What the exercise asks:
An exact copy of the entries is required, with every image omitted.

——————————

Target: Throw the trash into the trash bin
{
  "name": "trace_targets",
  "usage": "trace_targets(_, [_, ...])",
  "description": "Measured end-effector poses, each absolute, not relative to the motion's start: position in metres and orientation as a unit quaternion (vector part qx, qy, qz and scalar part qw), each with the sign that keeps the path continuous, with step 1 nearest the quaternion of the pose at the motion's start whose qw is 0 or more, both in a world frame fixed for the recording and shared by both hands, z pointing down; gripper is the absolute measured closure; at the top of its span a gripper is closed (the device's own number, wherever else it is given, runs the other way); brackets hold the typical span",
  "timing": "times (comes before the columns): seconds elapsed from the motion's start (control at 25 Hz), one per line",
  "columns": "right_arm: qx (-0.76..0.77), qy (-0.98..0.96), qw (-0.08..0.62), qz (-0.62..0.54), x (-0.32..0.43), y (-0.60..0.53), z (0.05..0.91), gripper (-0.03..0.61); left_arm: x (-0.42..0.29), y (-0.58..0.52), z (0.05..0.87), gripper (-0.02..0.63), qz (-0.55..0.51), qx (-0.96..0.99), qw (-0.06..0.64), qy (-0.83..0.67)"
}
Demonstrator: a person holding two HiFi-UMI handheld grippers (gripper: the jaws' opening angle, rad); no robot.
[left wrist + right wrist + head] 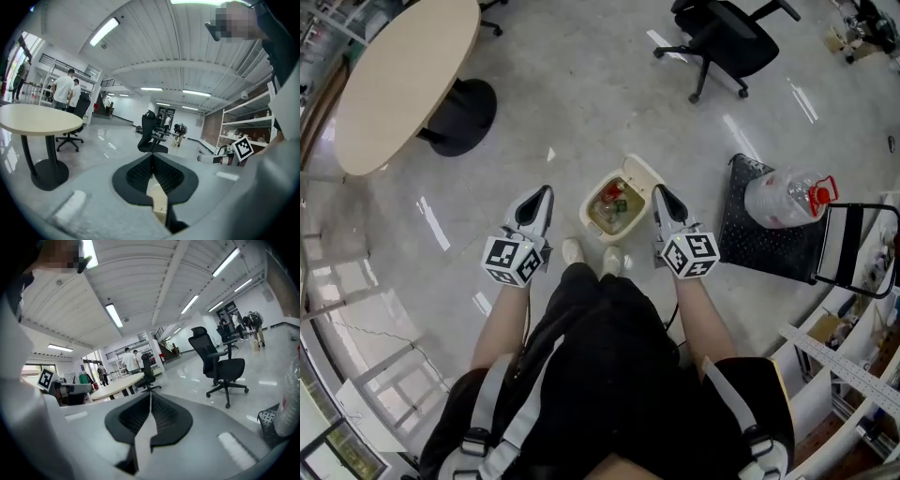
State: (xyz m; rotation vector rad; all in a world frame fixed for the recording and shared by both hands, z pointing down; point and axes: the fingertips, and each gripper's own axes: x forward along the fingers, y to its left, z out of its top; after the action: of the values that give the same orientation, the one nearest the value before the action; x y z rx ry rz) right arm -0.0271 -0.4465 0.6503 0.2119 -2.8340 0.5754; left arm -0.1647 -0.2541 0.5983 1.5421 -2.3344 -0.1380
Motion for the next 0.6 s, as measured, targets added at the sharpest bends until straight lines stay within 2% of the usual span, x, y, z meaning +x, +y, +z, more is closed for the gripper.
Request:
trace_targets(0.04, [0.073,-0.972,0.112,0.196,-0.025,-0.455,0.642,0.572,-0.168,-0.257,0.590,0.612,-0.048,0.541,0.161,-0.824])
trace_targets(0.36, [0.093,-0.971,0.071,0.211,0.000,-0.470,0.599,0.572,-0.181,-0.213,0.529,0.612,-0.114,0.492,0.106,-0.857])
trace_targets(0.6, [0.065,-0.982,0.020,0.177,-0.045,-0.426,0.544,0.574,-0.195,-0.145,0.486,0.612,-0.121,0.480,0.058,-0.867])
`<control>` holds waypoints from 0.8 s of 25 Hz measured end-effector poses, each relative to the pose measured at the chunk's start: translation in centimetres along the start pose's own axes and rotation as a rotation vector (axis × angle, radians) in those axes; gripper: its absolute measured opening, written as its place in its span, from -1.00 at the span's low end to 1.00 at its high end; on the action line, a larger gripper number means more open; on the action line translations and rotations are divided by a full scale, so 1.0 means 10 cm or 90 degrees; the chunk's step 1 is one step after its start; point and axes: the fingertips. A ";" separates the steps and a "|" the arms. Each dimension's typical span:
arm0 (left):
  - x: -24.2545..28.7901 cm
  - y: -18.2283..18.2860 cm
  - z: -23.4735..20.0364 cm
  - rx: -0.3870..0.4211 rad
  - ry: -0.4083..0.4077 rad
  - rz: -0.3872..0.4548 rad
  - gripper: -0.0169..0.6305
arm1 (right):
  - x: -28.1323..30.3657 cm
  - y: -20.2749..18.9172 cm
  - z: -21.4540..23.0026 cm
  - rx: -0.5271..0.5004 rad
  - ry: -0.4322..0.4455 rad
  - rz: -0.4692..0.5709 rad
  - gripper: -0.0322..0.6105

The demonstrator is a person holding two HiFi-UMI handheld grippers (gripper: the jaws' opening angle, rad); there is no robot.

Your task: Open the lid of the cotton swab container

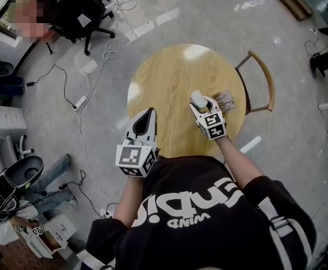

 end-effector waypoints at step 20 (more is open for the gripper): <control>0.06 -0.01 0.18 0.027 -0.048 -0.003 -0.92 | -0.86 0.60 -0.22 -0.069 0.166 0.061 -0.28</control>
Point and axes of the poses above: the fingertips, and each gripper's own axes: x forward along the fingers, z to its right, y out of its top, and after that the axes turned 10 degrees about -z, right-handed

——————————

Answer space:
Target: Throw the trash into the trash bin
{
  "name": "trace_targets",
  "usage": "trace_targets(_, [_, ...])",
  "description": "Measured end-effector poses, each absolute, not relative to the motion's start: position in metres and orientation as a unit quaternion (vector part qx, qy, qz and scalar part qw), each with the sign that keeps the path continuous, with step 1 nearest the quaternion of the pose at the motion's start whose qw is 0 or more, both in a world frame fixed for the recording and shared by both hands, z pointing down; gripper is the absolute measured closure; at the top of its span a gripper is closed (the device's own number, wherever else it is given, runs the other way); brackets hold the typical span",
  "timing": "times (comes before the columns): seconds elapsed from the motion's start (control at 25 Hz), one per line",
  "columns": "right_arm: qx (-0.76..0.77), qy (-0.98..0.96), qw (-0.08..0.62), qz (-0.62..0.54), x (-0.32..0.43), y (-0.60..0.53), z (0.05..0.91), gripper (-0.03..0.61); left_arm: x (-0.42..0.29), y (-0.58..0.52), z (0.05..0.87), gripper (-0.02..0.63), qz (-0.55..0.51), qx (-0.96..0.99), qw (-0.06..0.64), qy (-0.83..0.67)"
}
Demonstrator: a person holding two HiFi-UMI handheld grippers (gripper: the jaws' opening angle, rad); no robot.
[left wrist + right wrist + head] 
State: (xyz m; rotation vector rad; all in a world frame fixed for the recording and shared by both hands, z pointing down; point and axes: the fingertips, and each gripper's own axes: x forward along the fingers, y to its left, z out of its top; after the action: of the values that give the same orientation, the one nearest the value before the action; x y z rx ry rz) right arm -0.0271 -0.4465 0.6503 0.2119 -2.8340 0.5754; left arm -0.1647 -0.2541 0.5983 1.5421 -2.3344 -0.1380
Motion for the next 0.6 s, as measured, targets added at the sharpest bends until straight lines stay within 2% of the usual span, x, y, z meaning +x, +y, +z, more is closed for the gripper.
Request:
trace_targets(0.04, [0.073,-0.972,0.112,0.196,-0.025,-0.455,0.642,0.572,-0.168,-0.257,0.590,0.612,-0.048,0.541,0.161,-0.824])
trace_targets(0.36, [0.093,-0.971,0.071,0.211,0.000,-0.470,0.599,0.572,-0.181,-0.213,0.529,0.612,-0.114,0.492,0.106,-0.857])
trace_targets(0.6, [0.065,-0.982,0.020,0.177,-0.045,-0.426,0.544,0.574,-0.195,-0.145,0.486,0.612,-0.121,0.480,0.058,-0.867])
`<control>` holds waypoints from 0.8 s of 25 Hz measured end-effector poses, each relative to the pose measured at the chunk's start: translation in centimetres along the start pose's own axes and rotation as a rotation vector (axis × angle, radians) in those axes; gripper: its absolute measured opening, written as its place in its span, from -1.00 at the span's low end to 1.00 at its high end; on the action line, a larger gripper number means more open; on the action line translations and rotations are divided by a full scale, so 1.0 means 10 cm or 90 degrees; the chunk's step 1 is one step after its start; point and axes: the fingertips. A ";" separates the steps and a "|" the arms. Each dimension's typical span:
arm0 (left):
  - x: -24.2545..28.7901 cm
  - y: -18.2283..18.2860 cm
  - z: -23.4735..20.0364 cm
  - rx: -0.3870..0.4211 rad
  - ry: -0.4083..0.4077 rad
  - rz: -0.3872..0.4548 rad
  - gripper: -0.0169..0.6305
arm1 (right):
  - x: -28.1323..30.3657 cm
  - y: -20.2749..18.9172 cm
  - z: -21.4540..23.0026 cm
  - rx: -0.5271..0.5004 rad
  - ry: -0.4322..0.4455 rad
  - rz: -0.4692..0.5709 rad
  - gripper: -0.0322..0.6105

The demonstrator is a person holding two HiFi-UMI handheld grippers (gripper: the jaws' opening angle, rad); there is no robot.

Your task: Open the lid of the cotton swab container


 end-effector waypoints at step 20 (more is open for the gripper): <control>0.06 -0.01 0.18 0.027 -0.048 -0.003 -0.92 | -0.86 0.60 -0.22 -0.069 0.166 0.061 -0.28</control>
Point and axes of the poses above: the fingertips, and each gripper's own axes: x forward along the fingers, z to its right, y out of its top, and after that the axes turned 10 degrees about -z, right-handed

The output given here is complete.